Lilly, a physician and neurophysiologist, invented the sensory-deprivation tank in 1954, when he was working at the National Institute of Mental Health. Supported by a Cold War–era interest in brainwashing, his objective was simple: to isolate and study consciousness. Ten years' worth of floats later, however, his tank studies had fallen out of vogue with serious scientists—and he'd turned into a fruit loop. By the mid-sixties he was conducting his "research" in St. Thomas, often after inhaling ketamine or dropping a serious amount of acid.
Inside the metal tank, Lilly believed, he could contact something he called "Alternity," via a sort of godlike presence he dubbed "the Earth Coincidence Control Office." He also believed he could communicate with dolphins, and went as far as performing the so-not-cool act of dosing them with LSD.
The closest I get to a drugged-out Flipper state is on Saturday night, when my girl and I watch the rough-stock frenzy that is a Professional Bull Riders event and, afterwards, drink a few too many and stay out till cockcrow.

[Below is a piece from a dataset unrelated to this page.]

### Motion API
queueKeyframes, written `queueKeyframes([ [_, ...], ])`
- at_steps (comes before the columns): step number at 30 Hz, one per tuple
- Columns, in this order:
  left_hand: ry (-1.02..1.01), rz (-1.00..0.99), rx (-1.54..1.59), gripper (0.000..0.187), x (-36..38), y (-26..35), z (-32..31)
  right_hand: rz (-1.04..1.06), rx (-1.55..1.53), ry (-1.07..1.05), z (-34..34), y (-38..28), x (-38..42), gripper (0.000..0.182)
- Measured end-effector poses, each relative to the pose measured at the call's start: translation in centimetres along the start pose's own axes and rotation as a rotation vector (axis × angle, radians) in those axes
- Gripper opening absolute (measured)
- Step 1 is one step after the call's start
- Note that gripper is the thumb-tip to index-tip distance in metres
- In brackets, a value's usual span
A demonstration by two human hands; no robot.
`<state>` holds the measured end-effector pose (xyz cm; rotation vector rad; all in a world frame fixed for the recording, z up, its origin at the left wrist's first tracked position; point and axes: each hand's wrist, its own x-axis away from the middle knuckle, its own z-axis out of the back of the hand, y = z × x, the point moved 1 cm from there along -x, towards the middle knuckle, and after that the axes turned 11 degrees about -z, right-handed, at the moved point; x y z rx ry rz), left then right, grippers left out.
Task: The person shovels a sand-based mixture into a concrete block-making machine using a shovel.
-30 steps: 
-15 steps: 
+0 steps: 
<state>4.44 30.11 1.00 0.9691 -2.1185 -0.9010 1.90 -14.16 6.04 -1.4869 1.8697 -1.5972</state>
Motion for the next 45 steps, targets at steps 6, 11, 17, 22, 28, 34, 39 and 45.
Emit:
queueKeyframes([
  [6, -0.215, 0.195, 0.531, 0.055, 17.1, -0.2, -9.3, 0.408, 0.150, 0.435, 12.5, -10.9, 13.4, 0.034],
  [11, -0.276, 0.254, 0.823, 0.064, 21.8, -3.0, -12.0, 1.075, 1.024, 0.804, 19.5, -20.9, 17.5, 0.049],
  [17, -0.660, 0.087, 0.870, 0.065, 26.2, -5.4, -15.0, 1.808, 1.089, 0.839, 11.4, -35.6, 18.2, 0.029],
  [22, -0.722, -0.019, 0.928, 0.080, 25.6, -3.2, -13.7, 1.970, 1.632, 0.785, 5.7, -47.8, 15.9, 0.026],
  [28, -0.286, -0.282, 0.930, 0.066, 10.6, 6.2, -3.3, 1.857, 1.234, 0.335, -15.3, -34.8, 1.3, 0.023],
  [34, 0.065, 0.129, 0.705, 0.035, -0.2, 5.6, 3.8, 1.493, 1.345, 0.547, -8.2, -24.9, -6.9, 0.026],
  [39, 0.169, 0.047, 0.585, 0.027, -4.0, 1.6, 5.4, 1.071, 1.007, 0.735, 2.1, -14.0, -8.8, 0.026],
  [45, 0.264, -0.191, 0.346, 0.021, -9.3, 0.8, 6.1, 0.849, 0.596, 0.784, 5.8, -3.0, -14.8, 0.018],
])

I claw my way to the phone a couple hours later, feeling like a spike has been driven through my head, and call Sam to reschedule.
"I should shut off the filtration system then," he says in a huff.
"I'm sorry, Sam," I say. "It's just that—"
"I turned people away."
"I'm happy to pay a portion as a cancellation fee," I croak.
"I prepared it especially for you," he replies, sounding injured. What? Did he remove the wetness of the water?
I'm annoyed, but his guilt trip works. I climb out of bed and race to the tank, where I'm sure I'll fall asleep and end up even more dehydrated and starving and hungover.
THINGS START OUT AS USUAL. The boundary between my skin and the water blurs, all sense of time disappears, and my mind starts to project bizarre hallucinations on the formless black, beginning with a Daliesque montage of my recent romantic history. Other visions include a tiny girl in a red rain slicker walking down a beach toward a collection of enormous, threatening shorebirds, maybe sandpipers, and then lying down in a beak curved like an elephant tusk and falling asleep.
And then Napoleon appears. I certainly hadn't expected the emperor of France to show up, but here he is—wearing riding pants and a shiny-buttoned coat with tails, his thinning wisps of hair slicked to his forehead. He strides across a dirt floor inside Madison Square Garden, climbs atop a small circular stage, and begins belting out a pitch-perfect rendition of Beyoncé's saucy hit "Single Ladies (Put a Ring on It)." Then he's gone and, next thing I know, the session is over.
As I exit Blue Light Floatation onto the bustling street, whatever significance the hallucinations had begins to fade fast. There is one major difference, though: I feel amazingly lucid and energetic. Forget a hammock on the beach in Mexico or a morning mimosa in the tart air of St. Moritz. As a hangover cure, sensory deprivation kicks ass.